WHAT YOU NEED TO DO - All of the records below must be output exactly, with no pictures carried over.
----- EXERCISE INPUT -----
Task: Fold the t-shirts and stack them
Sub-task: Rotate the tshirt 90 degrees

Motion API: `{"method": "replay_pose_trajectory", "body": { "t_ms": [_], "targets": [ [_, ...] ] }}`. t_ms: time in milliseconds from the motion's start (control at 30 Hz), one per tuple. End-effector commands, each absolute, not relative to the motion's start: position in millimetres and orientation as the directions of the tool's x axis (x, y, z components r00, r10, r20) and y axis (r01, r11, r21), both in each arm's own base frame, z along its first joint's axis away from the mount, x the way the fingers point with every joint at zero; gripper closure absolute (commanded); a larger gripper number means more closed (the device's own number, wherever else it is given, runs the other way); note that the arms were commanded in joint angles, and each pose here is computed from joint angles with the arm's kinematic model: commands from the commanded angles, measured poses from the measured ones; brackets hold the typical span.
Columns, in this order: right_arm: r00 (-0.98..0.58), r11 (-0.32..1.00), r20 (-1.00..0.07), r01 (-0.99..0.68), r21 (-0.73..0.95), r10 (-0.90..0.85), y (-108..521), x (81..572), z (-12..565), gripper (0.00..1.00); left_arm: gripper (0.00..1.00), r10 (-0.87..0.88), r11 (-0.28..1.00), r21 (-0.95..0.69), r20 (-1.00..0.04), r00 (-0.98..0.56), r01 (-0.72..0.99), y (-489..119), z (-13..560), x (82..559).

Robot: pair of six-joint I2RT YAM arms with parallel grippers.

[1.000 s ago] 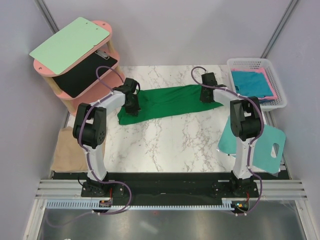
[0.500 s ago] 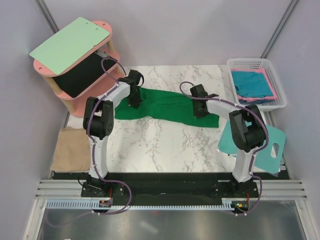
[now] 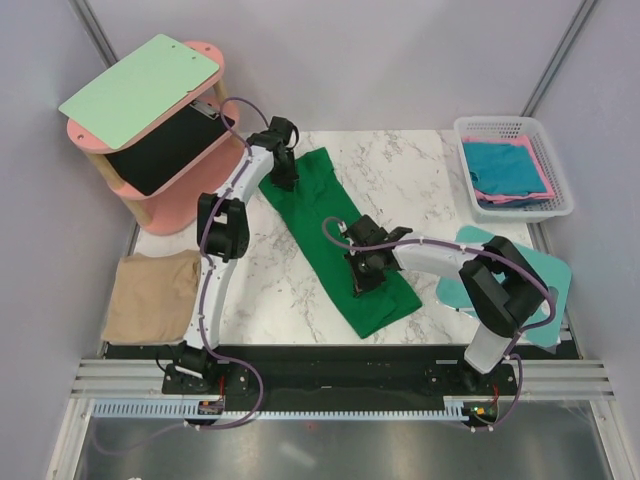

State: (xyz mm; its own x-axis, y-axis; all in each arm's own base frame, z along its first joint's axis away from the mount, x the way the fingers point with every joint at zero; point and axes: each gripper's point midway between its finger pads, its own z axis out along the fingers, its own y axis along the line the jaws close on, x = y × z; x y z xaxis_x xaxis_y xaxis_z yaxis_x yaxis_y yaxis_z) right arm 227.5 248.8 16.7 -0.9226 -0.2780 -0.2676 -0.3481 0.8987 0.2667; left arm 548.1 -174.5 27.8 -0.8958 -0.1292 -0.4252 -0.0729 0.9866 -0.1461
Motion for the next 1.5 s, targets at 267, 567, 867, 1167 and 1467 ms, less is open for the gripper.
{"method": "replay_pose_trajectory", "body": {
  "t_ms": [267,567,867,1167,1467],
  "targets": [
    [-0.764,0.829,-0.641,-0.407,0.385,-0.077,315.8,365.8,144.2,1.0,0.98,-0.076,0.938,-0.316,-0.587,-0.806,0.141,-199.5,151.0,488.5],
    [-0.738,0.818,-0.67,-0.339,0.465,0.076,343.5,504.8,122.3,1.0,0.98,-0.142,0.835,-0.535,-0.433,-0.89,0.127,-237.8,129.8,370.1],
    [-0.719,0.827,-0.687,-0.323,0.46,0.101,354.9,549.0,78.0,1.0,0.98,-0.101,0.744,-0.651,-0.329,-0.939,0.148,-309.5,75.4,289.0],
    [-0.742,0.864,-0.648,-0.203,0.46,0.171,315.8,569.7,47.6,1.0,0.98,-0.019,0.758,-0.64,-0.219,-0.976,0.128,-348.3,28.5,253.3],
    [-0.773,0.909,-0.588,-0.033,0.415,0.24,250.3,581.1,12.6,1.0,0.98,-0.009,0.857,-0.51,-0.154,-0.988,0.072,-309.2,6.2,226.1]
  ]
}}
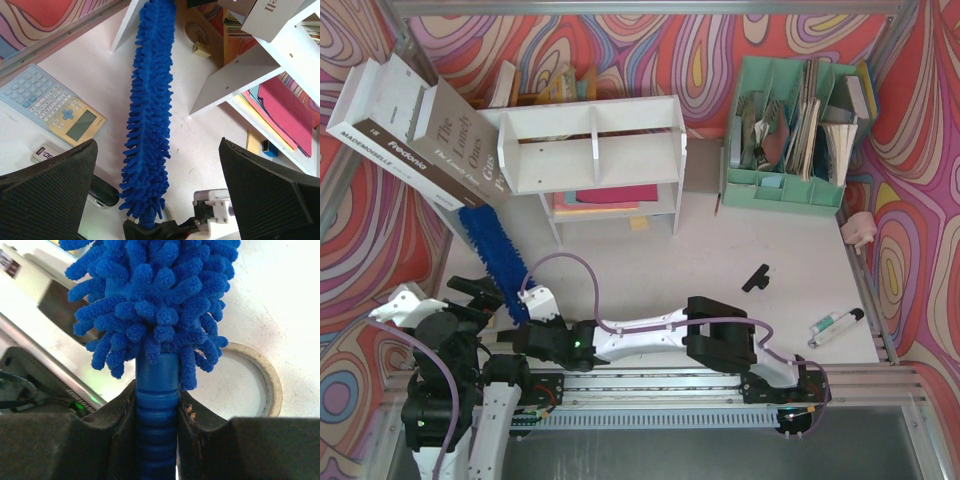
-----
WORKED SOLUTION -
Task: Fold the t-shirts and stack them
Sub-task: Rotate the tshirt 90 degrees

Motion API: `{"method": "replay_pose_trajectory", "body": { "t_ms": [_], "targets": [ [_, ...] ] }}`. t_ms: time in milliseconds from the motion's start (control at 30 Hz), one per tuple. End-effector commands, each absolute, not relative to the motion's start: position in millimetres and orientation as the directions of the tool's x axis (x, y, z components r00, r10, r20) and y axis (r01, r11, r21), both in each arm's own base frame, z along its first joint's axis away from the mount, x the way the fingers point with every joint at zero; gripper closure absolute (commanded); a larger gripper number means more closed (the device's own number, wherever else it is given, runs the other way); note that the arms were commanded in joint angles, and each pose here is computed from joint angles with the arm's kinematic model: commands from the commanded angles, measured poses from the measured ones; brackets hold the typical span.
Columns, in this order: right_arm: r00 (-0.98..0.58), r11 (-0.32..1.00), r20 (-1.00..0.07), r01 (-0.99..0.68), r21 (-0.73..0.95), r10 (-0.90..0.85), y (-108..521), x (81..572), z (-12..565), gripper (0.00..1.00); left_arm: gripper (0.00..1.00), r10 (-0.87..0.88), r11 (-0.28..1.00), r21 (-0.95..0.69), r20 (-1.00..0.04), r00 (-0.98..0.56), r01 (-0.72..0.99), y (-489..119), z (-13..560), x (82..559).

Robot: pair of six-joint I2RT YAM arms with parallel grippers.

[1.000 s ago] 
[0.500 s ago] 
[now] 

State: (xyz mm; its own x-axis, y-axis; all in each arm's own base frame, z along its first joint's axis away from the mount, x the way the fingers point with every joint at zero; point and axes: each gripper's point midway between its finger pads, its own z axis out along the fingers, its own y axis along the line the jaws close on, x = y × z; x y z xaxis_x xaxis_y xaxis_z yaxis_x yaxis_y yaxis_z) right arm 227.5 248.8 16.7 -0.9226 -0.2780 -0.2676 -0.3481 0.8987 0.2667; left arm 548.1 -174.5 27.8 -0.8958 -0.1292 -0.4252 -0.0729 0.9866 -0.1461
Motion for the next 1.5 s, targets at 267, 567, 867, 1167 and 1467 ms, less is open for the gripper.
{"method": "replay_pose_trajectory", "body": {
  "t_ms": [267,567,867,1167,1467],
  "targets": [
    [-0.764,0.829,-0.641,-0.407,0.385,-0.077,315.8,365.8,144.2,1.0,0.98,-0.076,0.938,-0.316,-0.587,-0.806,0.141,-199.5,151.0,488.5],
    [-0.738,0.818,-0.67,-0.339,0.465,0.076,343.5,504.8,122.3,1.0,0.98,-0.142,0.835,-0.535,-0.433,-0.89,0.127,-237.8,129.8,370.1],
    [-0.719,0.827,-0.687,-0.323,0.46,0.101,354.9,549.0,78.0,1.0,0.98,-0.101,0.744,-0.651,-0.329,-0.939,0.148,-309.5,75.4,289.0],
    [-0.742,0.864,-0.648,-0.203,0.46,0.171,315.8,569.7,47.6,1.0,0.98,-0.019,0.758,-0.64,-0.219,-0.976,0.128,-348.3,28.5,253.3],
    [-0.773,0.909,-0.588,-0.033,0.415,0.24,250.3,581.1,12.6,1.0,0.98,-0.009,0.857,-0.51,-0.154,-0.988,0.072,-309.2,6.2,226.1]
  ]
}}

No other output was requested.